Exercise brief:
A word-for-word repeat of all the data is the goal.

========================

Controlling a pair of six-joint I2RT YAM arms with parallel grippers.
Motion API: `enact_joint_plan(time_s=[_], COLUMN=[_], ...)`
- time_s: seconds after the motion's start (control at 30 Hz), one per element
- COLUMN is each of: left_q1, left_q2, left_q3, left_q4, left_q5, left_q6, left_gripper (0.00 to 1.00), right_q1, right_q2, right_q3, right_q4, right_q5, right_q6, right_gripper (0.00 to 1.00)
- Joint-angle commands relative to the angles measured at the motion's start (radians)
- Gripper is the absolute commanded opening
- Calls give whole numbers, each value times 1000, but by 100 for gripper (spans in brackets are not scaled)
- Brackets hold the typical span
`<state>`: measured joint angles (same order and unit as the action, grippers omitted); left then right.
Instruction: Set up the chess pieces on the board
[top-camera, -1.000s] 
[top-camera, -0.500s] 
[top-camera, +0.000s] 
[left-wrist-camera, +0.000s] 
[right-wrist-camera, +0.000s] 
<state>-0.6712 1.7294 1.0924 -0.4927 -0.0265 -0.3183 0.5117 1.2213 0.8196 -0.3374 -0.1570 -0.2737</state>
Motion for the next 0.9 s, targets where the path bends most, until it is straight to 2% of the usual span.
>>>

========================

Answer section:
Controlling a pair of six-joint I2RT YAM arms with parallel grippers.
Motion API: `enact_joint_plan(time_s=[_], COLUMN=[_], ...)`
- time_s: seconds after the motion's start (control at 30 Hz), one per element
- COLUMN is each of: left_q1, left_q2, left_q3, left_q4, left_q5, left_q6, left_gripper (0.00 to 1.00), right_q1, right_q2, right_q3, right_q4, right_q5, right_q6, right_gripper (0.00 to 1.00)
- Joint-angle commands relative to the angles measured at the motion's start (radians)
- Gripper is the absolute commanded opening
- Calls give whole numbers, each value times 1000, but by 100 for gripper (spans in brackets are not scaled)
- Brackets hold the typical span
`<state>`: measured joint angles (same order and unit as the action, grippers omitted); left then right.
Instruction: Set up the chess pieces on the board
[top-camera, -1.000s] 
[top-camera, -0.500s] 
[top-camera, +0.000s] 
[left-wrist-camera, +0.000s] 
[right-wrist-camera, +0.000s] 
<state>-0.6712 1.7294 1.0924 -0.4927 -0.0265 -0.3183 0.5117 1.2213 0.8196 -0.3374 -0.1570 -0.2737</state>
Motion for the next 0.9 s, targets where the path bends most, until it is straight to 2% of the usual span.
>>>

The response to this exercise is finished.